Listening is the Hard — Hearing is Even Harder

Recently I had a friend ask me if I could talk to her husband about losing weight.   “Whoa, whoa, whoa,” was my response.  “Do you want me to talk to him or does he want me to talk to him?”

My friend, who loves and adores her husband, is interested in his losing weight.  She confessed that he does not see the same man in the mirror that she does.  Jump back friend.  I would never bring up the subject of losing weight to anyone else.  I am happy to answer someone’s questions, but not initiate the conversation.

I know from personal experience that the only person who can make you want to lose weight is the person who is putting the food in your mouth.  Losing weight is a brain exercise first; only when your brain is interested in doing it will it happen.

On the other side of things, if someone is telling you something you don’t want to hear stop and consider how hard it was for them to do it.

Many years ago when Russ and I were working in London and had terrible sleep schedules due to too many transatlantic flights we had a next-door neighbor who had a garage without a door, on the bedroom side of our house.  These neighbors who were used to us not being home much had gotten a puppy and they kept him tied up in the garage at night.

When we were home we were kept awake by this poor lonely puppy howling and barking in the echo chamber that was my neighbors’ garage.  At first I thought that it would be a short-lived problem and eventually the puppy would learn to sleep alone, but that did not happen.

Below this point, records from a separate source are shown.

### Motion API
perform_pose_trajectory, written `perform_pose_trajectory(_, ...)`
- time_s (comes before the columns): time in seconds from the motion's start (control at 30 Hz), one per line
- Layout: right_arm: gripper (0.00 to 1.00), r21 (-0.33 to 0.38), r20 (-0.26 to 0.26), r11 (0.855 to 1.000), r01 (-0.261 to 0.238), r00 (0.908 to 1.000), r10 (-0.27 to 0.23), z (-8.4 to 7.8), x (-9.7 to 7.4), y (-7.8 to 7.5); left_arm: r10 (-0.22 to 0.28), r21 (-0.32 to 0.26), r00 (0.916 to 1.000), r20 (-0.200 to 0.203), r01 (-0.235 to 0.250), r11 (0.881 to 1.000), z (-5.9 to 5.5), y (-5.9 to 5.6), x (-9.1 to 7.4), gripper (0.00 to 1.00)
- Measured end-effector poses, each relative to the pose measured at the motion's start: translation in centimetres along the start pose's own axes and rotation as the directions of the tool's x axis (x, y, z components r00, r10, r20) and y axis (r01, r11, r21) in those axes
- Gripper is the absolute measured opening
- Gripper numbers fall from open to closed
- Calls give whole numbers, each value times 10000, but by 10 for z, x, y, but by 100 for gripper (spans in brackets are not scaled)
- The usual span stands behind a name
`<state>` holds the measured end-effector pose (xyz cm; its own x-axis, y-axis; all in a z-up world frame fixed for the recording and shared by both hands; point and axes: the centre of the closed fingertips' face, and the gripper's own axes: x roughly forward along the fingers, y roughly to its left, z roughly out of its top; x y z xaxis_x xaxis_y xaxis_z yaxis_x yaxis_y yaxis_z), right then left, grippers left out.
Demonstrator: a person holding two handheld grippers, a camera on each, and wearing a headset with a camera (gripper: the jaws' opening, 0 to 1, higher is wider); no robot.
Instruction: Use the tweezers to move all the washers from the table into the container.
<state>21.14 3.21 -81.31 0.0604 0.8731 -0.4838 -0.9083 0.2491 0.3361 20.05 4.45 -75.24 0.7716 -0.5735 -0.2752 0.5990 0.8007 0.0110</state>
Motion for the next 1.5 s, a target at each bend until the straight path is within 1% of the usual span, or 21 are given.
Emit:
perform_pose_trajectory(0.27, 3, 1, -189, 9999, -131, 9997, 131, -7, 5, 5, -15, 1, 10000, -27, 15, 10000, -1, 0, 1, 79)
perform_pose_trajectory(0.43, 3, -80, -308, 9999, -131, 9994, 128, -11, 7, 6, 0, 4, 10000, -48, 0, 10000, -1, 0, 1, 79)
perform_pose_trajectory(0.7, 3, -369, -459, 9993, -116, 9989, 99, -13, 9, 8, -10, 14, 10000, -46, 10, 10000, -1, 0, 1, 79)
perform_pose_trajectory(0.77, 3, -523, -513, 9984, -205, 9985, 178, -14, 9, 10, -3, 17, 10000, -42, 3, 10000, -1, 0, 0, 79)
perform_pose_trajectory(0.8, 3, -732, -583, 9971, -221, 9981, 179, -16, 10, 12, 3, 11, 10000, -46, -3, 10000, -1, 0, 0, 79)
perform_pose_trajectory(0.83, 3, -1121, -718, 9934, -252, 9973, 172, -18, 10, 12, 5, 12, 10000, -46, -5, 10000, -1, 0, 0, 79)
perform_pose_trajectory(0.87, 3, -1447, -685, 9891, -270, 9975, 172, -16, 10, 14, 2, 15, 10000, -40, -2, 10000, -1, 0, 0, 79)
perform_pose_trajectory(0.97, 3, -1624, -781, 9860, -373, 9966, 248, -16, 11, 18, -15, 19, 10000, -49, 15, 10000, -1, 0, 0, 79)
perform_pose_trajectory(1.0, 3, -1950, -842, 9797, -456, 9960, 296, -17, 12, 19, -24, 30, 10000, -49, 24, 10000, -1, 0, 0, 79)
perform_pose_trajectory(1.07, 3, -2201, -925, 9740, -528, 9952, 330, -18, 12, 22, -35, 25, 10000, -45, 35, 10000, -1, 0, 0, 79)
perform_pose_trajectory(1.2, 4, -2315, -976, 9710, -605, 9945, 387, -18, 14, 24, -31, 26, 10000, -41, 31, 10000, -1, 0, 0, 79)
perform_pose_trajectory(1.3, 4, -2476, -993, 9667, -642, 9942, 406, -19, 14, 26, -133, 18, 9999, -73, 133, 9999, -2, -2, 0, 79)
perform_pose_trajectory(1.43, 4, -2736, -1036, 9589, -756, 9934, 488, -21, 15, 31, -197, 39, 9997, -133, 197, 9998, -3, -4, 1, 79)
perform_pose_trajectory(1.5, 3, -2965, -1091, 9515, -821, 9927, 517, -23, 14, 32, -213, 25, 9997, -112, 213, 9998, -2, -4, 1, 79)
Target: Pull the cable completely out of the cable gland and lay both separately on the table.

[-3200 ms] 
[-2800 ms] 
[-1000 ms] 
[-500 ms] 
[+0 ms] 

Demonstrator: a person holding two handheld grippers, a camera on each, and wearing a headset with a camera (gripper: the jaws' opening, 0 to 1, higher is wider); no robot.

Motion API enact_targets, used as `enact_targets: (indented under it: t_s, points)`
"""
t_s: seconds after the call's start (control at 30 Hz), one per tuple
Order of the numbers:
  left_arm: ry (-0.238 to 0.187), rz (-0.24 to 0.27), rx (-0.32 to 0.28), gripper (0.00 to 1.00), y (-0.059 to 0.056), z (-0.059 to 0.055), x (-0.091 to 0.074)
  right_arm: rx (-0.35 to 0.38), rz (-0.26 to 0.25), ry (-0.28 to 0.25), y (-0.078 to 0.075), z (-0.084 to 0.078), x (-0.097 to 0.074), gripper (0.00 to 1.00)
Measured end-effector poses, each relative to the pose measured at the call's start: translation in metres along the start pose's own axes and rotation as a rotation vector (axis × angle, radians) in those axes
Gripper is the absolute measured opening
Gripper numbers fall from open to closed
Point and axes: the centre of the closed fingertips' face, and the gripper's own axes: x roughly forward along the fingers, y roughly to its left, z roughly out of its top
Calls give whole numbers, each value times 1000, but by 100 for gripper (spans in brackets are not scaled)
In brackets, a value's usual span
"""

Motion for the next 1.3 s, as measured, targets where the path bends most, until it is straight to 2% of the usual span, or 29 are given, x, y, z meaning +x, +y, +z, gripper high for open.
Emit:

One night as I lay there I thought surely these people know their dog barks all night, but no.  When I finally could not take it anymore I got out of bed, put my trench coat on over my nightgown and in the pouring rain went over to my neighbor’s house.

When they came to the door I apologized for the late visit, although it was only 9:00 at night it was 3:00 in the morning to me, which was very late.  I said I was sure they did not know that their puppy’s barking echoed so loudly into our bedroom and asked if they could bring the dog inside.  I will never forget the wife’s response, “Our dog does not bark.”  Now this couple was elderly, but I had never seen them with any hearing aids that could be removed at night to ignore a barking dog.

I was shocked that my practically apologetic request had been met with an accusation of my being a liar.  In my jet lagged and not most polished state I responded, “Lady, why in the world would I come over here at this hour in my nightgown in the pouring rain and make up a story about your dog?  How would I even know you had a dog?  Your dog barks and by leaving in your open garage it amplifies his crying.”

Her husband apologized and brought the dog inside and never left him to sleep in the garage again.  The wife has never spoken to me since despite my saying hello to her every time I see her.

What was in this for me if her dog did not really bark?  Why would I risk bad neighborly relations if it were not true?  If someone tells you something you don’t really like, stop and consider what it is it for them to tell you.  Drop your defenses and try and listen to the truth.

I am not advocating that anyone runs out and tells your loved ones they need to lose weight or control their dog, but if someone gives you a signal, perhaps a lot more subtly than I told my neighbor, that you have a problem, think about it.  They risk something in telling you, but if you can really hear it, maybe your brain can take one step closer to trying to solve it.